Top of DATASET EXCERPT

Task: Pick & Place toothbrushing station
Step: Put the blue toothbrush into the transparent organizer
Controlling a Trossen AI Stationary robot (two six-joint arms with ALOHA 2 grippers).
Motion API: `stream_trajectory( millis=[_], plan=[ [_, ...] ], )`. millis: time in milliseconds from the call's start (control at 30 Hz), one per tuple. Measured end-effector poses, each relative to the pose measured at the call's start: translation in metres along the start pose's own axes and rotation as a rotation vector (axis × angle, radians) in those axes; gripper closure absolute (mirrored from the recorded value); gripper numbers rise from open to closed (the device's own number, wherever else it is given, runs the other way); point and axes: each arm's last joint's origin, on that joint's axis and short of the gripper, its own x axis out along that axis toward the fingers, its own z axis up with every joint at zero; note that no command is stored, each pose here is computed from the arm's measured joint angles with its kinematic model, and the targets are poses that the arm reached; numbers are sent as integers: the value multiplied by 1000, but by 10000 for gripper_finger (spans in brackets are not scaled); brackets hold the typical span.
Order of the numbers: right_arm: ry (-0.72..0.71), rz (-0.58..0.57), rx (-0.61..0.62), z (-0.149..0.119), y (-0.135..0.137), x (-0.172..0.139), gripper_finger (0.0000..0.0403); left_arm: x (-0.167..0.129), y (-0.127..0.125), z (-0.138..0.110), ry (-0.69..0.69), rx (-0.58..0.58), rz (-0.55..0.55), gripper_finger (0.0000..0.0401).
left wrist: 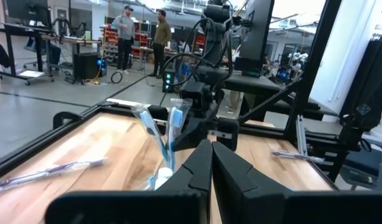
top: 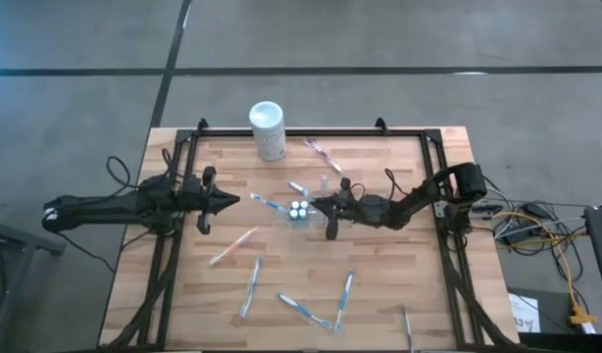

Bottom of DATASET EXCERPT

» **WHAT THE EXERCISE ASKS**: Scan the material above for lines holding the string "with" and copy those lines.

» **YOUR SOLUTION**:
Controlling a Trossen AI Stationary robot (two six-joint arms with ALOHA 2 grippers).
Motion API: `stream_trajectory( millis=[_], plan=[ [_, ...] ], )`. millis: time in milliseconds from the call's start (control at 30 Hz), one per tuple. Measured end-effector poses, each relative to the pose measured at the call's start: translation in metres along the start pose's own axes and rotation as a rotation vector (axis × angle, radians) in those axes; gripper closure absolute (mirrored from the recorded value); gripper numbers rise from open to closed (the device's own number, wherever else it is given, runs the other way); point and axes: each arm's last joint's origin, on that joint's axis and short of the gripper, its own x axis out along that axis toward the fingers, its own z axis up with every joint at zero; note that no command is stored, each pose here is computed from the arm's measured joint angles with its kinematic model, and the targets are poses that the arm reached; numbers are sent as integers: the value multiplied by 1000, but by 10000 for gripper_finger (spans in brackets are not scaled); brackets hold the typical span.

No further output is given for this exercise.